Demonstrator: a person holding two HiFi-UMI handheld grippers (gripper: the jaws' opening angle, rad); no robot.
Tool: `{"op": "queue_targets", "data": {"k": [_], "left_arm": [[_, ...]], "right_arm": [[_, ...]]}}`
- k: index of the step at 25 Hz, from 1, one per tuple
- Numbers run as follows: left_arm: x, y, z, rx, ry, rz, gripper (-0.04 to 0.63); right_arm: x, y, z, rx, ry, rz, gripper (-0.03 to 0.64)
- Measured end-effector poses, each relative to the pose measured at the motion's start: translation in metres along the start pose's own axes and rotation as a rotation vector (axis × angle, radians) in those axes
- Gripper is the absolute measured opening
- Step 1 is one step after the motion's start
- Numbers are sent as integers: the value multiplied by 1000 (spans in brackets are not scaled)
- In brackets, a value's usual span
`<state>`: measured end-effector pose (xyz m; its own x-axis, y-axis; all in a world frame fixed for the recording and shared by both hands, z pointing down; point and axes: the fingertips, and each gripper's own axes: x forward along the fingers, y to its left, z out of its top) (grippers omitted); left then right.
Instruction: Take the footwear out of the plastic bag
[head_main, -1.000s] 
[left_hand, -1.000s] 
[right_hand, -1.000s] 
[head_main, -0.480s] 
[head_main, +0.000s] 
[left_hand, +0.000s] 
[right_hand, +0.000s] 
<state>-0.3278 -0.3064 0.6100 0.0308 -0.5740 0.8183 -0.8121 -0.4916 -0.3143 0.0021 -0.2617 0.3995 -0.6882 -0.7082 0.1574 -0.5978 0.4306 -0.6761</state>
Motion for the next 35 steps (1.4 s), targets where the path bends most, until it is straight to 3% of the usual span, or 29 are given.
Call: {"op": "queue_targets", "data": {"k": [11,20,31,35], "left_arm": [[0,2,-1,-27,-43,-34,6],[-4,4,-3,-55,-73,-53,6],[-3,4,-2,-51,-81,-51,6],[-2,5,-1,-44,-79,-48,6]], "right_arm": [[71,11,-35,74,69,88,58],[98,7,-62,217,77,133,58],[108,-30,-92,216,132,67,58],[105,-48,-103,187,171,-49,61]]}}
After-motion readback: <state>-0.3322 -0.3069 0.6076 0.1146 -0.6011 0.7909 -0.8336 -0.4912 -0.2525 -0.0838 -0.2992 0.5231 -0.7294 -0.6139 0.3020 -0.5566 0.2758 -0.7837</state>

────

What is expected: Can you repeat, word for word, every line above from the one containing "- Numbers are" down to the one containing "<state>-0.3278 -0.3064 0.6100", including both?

Expected answer:
- Numbers are sent as integers: the value multiplied by 1000 (spans in brackets are not scaled)
- In brackets, a value's usual span
`<state>`: measured end-effector pose (xyz m; its own x-axis, y-axis; all in a world frame fixed for the recording and shared by both hands, z pointing down; point and axes: the fingertips, and each gripper's own axes: x forward along the fingers, y to its left, z out of its top) (grippers omitted); left then right.
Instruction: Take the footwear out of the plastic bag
[head_main, -1.000s] 
[left_hand, -1.000s] 
[right_hand, -1.000s] 
[head_main, -0.480s] 
[head_main, +0.000s] 
[left_hand, +0.000s] 
[right_hand, +0.000s] 
<state>-0.3278 -0.3064 0.6100 0.0308 -0.5740 0.8183 -0.8121 -0.4916 -0.3143 0.0021 -0.2617 0.3995 -0.6882 -0.7082 0.1574 -0.5978 0.4306 -0.6761</state>

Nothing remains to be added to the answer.